Can the EU survive nationalist sentiment?

Anyone foolish enough to foretell the break-up of the European Union five years or so ago would have been viewed as a crank on the fringe. Not so today when everything we thought we knew is being challenged, a world on the cusp of great change of the kind no pollster or expert is qualified to predict because the past is no longer a predictor of the future.

Forget the idea of shadowy “deep states” manipulating events, such as Britain’s exit from the EU and Trump’s mind-blowing presidential win! Social media has been empowering. It permits people to coalesce behind ideas or causes, allows their voices to be heard as never before and has stripped the mainstream media of its monopoly on shaping thought.

People who always believed their aspirations were forgotten have risen en masse to take on the establishment and they are gaining ground in the UK and the US to the consternation of elites. The question is whether or not Europeans have been bitten by the same revolutionary bug. France’s presidential election, the first round scheduled for April 23, is the first and most important test.

Dyed-in-the-wool racist

The latest polls suggest Emmanuel Macron, a centrist candidate running as an independent is slightly ahead of his main rival, leader of the National Front Party Marine Le Pen. She is the daughter of the party’s founder, a dyed-in-the-wool racist. She may have turned her back on Papa and softened her party’s message, but its isolationist core ideals remain.

However, given that some French voters are hesitant to admit their newly-found penchant for the far-right, poll results are likely to be skewed. Le Pen promises to liberate France from the tyrannies of globalisation, Islamist extremism and the European Union; seemingly forgotten is her earlier pledge to renegotiate France’s membership.

Her rhetoric, at times down to earth, at others grandiose, stirs emotions. “The French have been dispossessed of their patriotism . . . The divide is no longer between the left and the right, but between the patriots and the globalists,” she’s quoted as saying. “From the US to Italy and Austria to the UK, the people are waking . . . The tide of history has turned.”

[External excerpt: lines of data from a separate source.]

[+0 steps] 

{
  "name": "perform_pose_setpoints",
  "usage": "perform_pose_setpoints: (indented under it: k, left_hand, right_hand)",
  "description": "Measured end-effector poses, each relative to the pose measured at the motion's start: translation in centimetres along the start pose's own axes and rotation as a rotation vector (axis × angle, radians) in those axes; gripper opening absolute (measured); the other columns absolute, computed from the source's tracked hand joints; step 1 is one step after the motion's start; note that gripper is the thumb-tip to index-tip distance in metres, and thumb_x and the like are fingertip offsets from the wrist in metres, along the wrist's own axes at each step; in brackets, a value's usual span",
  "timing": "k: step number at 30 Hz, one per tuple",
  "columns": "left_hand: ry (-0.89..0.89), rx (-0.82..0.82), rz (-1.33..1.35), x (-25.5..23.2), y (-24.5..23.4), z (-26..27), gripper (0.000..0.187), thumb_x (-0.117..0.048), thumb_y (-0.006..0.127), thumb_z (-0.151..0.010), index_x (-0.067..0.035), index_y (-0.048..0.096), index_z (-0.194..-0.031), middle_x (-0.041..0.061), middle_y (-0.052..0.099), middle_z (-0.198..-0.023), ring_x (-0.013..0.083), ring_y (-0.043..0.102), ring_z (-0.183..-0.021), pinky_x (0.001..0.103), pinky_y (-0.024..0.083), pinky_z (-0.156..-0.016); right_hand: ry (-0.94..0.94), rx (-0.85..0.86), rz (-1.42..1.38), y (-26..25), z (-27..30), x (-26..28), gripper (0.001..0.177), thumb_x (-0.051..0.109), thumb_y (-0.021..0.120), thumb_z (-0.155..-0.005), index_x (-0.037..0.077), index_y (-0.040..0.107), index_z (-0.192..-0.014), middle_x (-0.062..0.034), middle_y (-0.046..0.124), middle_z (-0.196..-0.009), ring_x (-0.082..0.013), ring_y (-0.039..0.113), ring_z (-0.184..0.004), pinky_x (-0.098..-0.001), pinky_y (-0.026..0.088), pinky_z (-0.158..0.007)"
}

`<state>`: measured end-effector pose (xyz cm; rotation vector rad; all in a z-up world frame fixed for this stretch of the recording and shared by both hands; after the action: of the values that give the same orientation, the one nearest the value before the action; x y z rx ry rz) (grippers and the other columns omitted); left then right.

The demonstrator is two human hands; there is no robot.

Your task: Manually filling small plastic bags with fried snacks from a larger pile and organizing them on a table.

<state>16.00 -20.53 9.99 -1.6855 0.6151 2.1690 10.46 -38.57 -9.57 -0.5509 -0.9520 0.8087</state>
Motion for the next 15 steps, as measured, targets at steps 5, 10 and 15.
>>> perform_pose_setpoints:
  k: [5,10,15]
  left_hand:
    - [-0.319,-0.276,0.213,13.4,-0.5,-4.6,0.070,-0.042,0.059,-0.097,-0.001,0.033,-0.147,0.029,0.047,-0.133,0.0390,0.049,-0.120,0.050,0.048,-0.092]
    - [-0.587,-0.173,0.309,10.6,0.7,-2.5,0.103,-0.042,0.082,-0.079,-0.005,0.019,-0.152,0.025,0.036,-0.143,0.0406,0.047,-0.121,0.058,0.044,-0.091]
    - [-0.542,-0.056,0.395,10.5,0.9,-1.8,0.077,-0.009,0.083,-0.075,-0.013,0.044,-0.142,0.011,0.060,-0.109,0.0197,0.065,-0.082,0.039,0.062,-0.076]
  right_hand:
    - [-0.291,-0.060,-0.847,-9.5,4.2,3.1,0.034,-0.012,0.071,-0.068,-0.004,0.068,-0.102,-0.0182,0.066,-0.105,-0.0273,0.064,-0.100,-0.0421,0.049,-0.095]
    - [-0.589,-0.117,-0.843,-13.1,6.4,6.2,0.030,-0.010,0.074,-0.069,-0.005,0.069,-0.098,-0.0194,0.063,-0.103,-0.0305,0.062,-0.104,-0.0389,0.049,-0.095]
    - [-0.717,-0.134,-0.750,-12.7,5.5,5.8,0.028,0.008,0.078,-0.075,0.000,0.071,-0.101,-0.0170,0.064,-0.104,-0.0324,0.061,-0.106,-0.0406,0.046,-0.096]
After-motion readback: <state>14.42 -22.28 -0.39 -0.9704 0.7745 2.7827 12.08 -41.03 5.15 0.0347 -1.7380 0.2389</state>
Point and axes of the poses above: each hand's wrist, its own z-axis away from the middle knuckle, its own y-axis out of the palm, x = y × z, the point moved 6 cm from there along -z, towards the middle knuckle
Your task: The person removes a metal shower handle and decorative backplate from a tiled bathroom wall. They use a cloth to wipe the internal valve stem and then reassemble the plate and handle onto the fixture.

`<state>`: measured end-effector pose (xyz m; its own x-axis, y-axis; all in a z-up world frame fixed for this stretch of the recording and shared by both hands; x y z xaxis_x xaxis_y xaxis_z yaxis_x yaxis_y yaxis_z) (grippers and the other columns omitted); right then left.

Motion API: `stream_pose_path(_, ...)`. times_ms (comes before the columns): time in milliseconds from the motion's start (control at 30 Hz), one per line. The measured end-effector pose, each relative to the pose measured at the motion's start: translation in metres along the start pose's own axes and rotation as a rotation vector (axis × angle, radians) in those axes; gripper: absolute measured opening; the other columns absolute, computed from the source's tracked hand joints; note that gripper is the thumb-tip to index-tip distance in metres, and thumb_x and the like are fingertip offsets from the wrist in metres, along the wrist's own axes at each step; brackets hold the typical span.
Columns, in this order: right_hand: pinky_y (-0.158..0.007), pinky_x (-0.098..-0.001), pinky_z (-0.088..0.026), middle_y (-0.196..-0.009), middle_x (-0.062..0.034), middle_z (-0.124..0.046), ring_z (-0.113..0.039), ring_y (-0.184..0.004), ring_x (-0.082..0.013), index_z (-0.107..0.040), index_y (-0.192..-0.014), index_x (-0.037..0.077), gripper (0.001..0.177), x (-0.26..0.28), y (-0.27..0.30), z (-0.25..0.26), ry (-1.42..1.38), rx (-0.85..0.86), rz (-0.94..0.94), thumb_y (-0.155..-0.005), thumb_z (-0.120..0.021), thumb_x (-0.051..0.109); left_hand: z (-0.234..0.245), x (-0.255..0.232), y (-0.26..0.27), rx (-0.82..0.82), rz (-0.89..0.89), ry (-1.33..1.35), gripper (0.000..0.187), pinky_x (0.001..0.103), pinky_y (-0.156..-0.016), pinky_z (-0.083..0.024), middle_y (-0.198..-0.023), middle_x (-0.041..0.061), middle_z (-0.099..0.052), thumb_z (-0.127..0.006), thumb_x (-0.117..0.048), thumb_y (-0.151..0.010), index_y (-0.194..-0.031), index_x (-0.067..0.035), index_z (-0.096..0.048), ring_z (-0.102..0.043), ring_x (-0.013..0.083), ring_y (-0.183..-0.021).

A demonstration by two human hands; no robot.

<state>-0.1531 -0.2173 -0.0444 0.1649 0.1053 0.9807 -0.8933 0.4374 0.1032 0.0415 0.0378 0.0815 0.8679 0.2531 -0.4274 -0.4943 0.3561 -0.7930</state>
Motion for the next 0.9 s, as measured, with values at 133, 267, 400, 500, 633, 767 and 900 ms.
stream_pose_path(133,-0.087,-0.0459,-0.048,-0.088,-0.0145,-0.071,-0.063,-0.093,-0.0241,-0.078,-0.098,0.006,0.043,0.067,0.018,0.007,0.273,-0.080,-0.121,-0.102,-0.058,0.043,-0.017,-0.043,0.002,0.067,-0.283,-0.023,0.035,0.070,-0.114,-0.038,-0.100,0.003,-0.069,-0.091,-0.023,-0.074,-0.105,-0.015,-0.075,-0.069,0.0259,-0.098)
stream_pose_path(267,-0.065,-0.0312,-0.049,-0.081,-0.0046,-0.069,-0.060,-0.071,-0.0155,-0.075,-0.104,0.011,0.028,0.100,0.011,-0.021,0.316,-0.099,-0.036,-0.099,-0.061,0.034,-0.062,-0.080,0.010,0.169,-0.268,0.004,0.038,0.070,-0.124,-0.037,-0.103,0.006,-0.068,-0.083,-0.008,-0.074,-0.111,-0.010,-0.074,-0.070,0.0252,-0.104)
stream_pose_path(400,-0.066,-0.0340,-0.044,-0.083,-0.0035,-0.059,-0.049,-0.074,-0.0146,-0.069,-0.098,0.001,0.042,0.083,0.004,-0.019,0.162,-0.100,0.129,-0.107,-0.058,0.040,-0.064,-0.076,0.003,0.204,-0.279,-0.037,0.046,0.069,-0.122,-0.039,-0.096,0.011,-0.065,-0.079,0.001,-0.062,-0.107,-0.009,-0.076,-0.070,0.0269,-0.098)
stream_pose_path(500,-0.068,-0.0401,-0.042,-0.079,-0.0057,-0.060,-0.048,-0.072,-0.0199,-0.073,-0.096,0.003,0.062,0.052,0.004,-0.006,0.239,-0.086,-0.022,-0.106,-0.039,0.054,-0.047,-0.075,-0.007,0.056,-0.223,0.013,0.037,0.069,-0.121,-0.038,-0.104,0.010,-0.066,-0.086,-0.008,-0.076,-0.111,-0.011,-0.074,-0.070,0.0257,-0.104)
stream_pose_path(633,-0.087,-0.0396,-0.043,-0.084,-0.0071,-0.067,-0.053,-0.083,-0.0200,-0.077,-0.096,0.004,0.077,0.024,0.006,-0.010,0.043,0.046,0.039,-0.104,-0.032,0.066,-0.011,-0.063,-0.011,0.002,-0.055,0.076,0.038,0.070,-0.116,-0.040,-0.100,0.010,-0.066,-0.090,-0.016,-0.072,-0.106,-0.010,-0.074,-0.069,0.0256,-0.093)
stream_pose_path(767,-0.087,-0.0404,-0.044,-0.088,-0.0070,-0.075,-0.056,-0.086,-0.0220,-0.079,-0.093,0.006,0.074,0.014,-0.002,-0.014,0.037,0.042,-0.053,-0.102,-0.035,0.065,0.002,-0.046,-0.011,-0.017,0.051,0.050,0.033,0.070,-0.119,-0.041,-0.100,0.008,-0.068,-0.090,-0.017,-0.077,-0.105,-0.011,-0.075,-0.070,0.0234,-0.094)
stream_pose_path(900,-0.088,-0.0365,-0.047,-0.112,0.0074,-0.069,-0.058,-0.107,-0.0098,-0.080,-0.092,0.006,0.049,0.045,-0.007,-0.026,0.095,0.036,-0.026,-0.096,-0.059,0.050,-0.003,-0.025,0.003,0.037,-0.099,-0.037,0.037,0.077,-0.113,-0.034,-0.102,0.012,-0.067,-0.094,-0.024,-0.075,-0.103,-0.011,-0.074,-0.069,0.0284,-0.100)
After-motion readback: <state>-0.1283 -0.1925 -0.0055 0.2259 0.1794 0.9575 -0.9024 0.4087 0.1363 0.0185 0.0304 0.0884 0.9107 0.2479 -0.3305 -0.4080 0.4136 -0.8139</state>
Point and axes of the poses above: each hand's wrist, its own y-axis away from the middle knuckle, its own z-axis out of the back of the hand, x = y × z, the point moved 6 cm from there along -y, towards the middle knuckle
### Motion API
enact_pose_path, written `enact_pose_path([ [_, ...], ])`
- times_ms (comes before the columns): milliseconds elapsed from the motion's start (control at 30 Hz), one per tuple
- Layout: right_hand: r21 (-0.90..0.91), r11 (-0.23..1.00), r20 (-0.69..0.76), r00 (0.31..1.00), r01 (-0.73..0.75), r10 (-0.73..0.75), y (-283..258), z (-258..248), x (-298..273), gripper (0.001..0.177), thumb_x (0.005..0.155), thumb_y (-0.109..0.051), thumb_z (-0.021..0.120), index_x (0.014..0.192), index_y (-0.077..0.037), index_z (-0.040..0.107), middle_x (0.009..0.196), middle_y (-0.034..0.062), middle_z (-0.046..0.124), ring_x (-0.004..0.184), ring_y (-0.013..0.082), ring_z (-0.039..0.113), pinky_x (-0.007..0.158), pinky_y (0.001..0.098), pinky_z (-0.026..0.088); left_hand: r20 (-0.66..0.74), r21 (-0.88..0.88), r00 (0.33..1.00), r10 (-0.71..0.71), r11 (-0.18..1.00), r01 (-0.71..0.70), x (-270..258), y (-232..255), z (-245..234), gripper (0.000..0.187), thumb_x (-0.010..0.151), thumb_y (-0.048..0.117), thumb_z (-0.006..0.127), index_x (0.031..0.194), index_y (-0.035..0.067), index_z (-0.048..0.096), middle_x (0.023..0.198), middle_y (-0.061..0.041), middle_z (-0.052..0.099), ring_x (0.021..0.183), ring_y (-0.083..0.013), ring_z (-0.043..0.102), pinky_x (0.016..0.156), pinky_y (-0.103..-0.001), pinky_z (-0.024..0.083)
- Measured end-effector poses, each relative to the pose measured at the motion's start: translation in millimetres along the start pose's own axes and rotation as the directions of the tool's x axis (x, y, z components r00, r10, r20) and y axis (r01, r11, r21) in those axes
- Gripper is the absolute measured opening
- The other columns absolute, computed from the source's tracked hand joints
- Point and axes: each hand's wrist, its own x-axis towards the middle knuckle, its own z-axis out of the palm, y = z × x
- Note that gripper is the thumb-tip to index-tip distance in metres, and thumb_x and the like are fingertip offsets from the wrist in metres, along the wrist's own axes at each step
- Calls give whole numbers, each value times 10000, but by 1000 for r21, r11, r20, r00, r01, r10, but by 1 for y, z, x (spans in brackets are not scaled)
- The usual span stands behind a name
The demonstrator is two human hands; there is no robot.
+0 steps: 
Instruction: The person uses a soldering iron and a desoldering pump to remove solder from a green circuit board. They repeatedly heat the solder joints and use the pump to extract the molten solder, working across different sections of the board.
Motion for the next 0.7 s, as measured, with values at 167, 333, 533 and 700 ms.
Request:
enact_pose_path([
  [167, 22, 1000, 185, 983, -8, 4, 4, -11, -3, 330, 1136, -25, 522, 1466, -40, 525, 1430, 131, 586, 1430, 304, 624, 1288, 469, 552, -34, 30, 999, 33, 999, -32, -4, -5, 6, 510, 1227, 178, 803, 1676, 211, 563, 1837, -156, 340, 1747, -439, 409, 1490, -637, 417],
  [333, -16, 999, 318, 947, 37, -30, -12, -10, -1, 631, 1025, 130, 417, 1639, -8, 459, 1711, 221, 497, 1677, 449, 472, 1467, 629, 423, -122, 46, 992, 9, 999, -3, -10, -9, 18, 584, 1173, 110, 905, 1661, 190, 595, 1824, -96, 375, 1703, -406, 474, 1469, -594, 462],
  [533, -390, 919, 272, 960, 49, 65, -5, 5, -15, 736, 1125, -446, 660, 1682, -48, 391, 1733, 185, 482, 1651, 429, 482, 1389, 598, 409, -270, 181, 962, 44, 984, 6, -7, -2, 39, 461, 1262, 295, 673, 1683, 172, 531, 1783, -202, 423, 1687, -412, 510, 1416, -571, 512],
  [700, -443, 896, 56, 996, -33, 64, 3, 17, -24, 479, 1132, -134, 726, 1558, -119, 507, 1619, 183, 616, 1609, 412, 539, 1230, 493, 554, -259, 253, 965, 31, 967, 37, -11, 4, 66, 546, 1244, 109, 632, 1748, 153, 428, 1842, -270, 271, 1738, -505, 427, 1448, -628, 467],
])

If she is right—and there is a good chance that she is—the backlash could see the EU either emerging as a smaller, poorer, less influential entity or be doomed to die a slow and financially painful death.

We may have an indication of the way that tide has turned within hours of this column’s publication. Tuesday, Dutch voters cast their ballots and the polls put the party of Geert Wilders, a far-right, anti-Islamic, anti-immigration, anti-EU politician, ahead. Wilders has hailed Donald Trump’s travel ban and his slogan ‘Make Netherlands ours again’ speaks volumes.

But despite his popularity, the reins of office are likely to be elusive because Dutch governments are inevitably coalitions. No single party achieves more than 50 per cent of parliamentary seats. Nothing is impossible, but it’s doubtful that any party would wish to tar itself with the Freedom Party’s extremist brush and Wilders isn’t someone who warms to compromise. Nevertheless, if Wilders’ party succeeds in capturing a substantial number of seats, that should serve as a wake-up call for Brussels.

Even more crucial is Germany’s election in September. Chancellor Angela Merkel blotted her copybook in the eyes of many of her supporters by putting out a welcome mat for refugees.

Nipping at her heels is the EU’s former president Martin Schulz, representing the Socialist Party and the Alternative for Germany Party (AfD) that’s proudly allied with France’s National Front. Schulz is doing well but it’s too early to guess which way Germany will swing.

With Britain’s Prime Minister Theresa May poised to trigger Article 50 and in the unlikely event Le Pen gets to the Elysee Palace, the European Union should loosen its stranglehold over member states and revise its charter to give countries greater leeway to handle their own problems.

In short, the EU needs an urgent makeover to counter this nationalist wave threatening to sweep it away. A leaner, nippier, less intrusive EU, rather than one with its eye on a United States of Europe complete with its own army, could preempt the Union’s ultimate demise.